Cierran dos clínicas dentales en Barcelona: médicos falsos, material oxidado y productos caducados
Los Mossos d'Esquadra han desmantelado dos clínicas dentales en Olesa de Montserrat y Esplugues de Llobregat, en Barcelona. En ellas, cuatro falsos dentistas ejercían sin titulación, causando lesiones a pacientes. Además, se han encontrado material oxidado y productos caducados. La operación se salda con cinco detenidos, todos ellos latinoamericanos, de entre 32 y 60 años, sin antecedentes. Se les imputan delitos de usurpación de estado civil, estafa, intrusismo profesional y lesiones.
Un fraude sanitario con costes humanos y económicos
El caso pone en evidencia las grietas del control sobre las clínicas privadas. A pesar de los requisitos legales, estos centros operaron durante meses ofreciendo tratamientos a precios reducidos, atrayendo a pacientes que buscaban alternativas baratas. Las secuelas físicas denunciadas son varias, aunque no se ha precisado el número de afectados. La sanidad pública catalana deberá asumir ahora los costes de reparación, que podrían ascender a decenas de miles de euros.
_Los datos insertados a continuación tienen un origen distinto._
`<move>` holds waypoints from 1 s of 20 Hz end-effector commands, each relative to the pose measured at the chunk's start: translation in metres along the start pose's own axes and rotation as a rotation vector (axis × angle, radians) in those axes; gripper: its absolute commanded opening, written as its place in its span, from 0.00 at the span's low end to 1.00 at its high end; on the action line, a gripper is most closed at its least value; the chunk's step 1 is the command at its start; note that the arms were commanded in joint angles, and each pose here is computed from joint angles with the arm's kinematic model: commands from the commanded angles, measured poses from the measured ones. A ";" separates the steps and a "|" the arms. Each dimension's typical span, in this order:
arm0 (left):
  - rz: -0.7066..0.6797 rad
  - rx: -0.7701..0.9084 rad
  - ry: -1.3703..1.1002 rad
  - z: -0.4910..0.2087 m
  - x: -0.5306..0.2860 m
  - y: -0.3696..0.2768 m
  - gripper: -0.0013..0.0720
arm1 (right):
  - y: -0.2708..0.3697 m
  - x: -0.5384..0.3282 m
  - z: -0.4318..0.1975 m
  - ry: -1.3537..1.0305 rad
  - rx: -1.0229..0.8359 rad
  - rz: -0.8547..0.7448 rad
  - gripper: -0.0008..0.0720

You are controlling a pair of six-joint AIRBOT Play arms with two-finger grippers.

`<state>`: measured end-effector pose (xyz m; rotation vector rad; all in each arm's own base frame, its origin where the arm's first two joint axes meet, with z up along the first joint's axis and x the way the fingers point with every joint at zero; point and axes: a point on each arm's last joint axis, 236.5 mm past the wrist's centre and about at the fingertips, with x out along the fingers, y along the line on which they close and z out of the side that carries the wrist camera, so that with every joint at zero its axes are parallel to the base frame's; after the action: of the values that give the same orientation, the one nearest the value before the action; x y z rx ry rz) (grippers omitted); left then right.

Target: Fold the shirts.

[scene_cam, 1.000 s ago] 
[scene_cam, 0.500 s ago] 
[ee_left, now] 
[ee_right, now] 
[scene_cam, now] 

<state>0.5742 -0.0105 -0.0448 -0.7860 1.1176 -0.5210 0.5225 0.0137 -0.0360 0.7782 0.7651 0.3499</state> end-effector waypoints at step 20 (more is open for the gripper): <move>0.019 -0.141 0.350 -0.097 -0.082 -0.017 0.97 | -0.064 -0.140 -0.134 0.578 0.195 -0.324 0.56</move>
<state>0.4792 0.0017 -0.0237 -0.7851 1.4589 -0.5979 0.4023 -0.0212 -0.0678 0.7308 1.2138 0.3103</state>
La respuesta de las autoridades ha sido el precinto cautelar de los locales. Sin embargo, surgen preguntas sobre cómo pudieron pasar los controles iniciales y qué mecanismos de supervisión fallaron. El intrusismo profesional en el sector dental no es un fenómeno nuevo, pero la escala de esta operación -con material caducado y oxidado- sugiere una dejadez alarmante en la inspección.
Un negocio que salió caro
Por paradójico que parezca, los detenidos actuaban como empresarios que buscaban maximizar beneficios reduciendo costes al mínimo. Alquilaron locales, compraron material de segunda mano y contrataron a falsos profesionales. Pero el ahorro se convirtió en pérdidas: ahora se enfrentan a penas de prisión y a la pérdida de sus inversiones. Mientras, los pacientes cargan con las consecuencias. "Emprendedores" que, al final, pagarán las pensiones de otros con sus multas, ironizaba un comentario. El dato que descoloca: todos carecían de antecedentes penales, lo que indica que no eran delincuentes habituales, sino personas que vieron una oportunidad en la falta de control.